**Prompt**
Nothing below is to be printed except the lines between the line holding "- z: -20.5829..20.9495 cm" and the line holding "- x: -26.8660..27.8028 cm", inclusive, each exactly as it appears.

**Stored data**
··········
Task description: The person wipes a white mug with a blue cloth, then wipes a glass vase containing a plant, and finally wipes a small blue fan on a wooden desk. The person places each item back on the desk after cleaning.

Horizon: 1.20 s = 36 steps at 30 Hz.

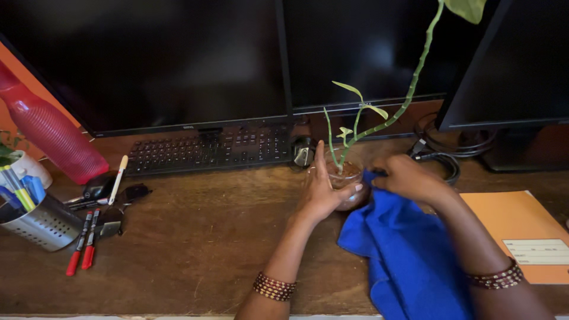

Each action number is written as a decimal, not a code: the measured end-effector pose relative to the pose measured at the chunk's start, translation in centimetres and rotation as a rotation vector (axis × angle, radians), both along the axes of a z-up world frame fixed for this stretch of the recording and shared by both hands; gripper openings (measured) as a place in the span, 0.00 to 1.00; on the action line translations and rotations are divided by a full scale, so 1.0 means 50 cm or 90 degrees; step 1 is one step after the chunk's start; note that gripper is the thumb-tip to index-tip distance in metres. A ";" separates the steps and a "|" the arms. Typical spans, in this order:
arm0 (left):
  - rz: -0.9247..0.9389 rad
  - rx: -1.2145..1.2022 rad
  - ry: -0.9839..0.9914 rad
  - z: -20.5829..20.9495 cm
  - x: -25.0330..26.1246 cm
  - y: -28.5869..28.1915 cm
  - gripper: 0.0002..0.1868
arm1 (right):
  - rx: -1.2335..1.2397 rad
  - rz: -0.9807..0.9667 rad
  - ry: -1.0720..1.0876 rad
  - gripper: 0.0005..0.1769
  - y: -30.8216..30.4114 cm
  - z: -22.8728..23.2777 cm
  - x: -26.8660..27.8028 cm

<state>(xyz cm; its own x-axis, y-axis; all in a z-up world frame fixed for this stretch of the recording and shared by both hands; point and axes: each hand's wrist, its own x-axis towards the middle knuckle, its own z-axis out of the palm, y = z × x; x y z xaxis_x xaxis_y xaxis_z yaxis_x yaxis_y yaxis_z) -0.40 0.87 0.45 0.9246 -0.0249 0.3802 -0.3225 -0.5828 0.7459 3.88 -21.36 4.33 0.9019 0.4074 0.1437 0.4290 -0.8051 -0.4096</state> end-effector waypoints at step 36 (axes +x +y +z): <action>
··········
**Reply to the exercise**
  - z: -20.5829..20.9495 cm
  - x: -25.0330..26.1246 cm
  - y: -28.5869..28.1915 cm
  - gripper: 0.0002..0.1868
arm1 (right):
  - rx: -1.2335..1.2397 rad
  - rz: -0.9807..0.9667 rad
  - ry: -1.0720..1.0876 rad
  - gripper: 0.0005..0.1769
  - y: -30.8216..30.4114 cm
  - z: -22.8728..23.2777 cm
  - x: -26.8660..27.8028 cm

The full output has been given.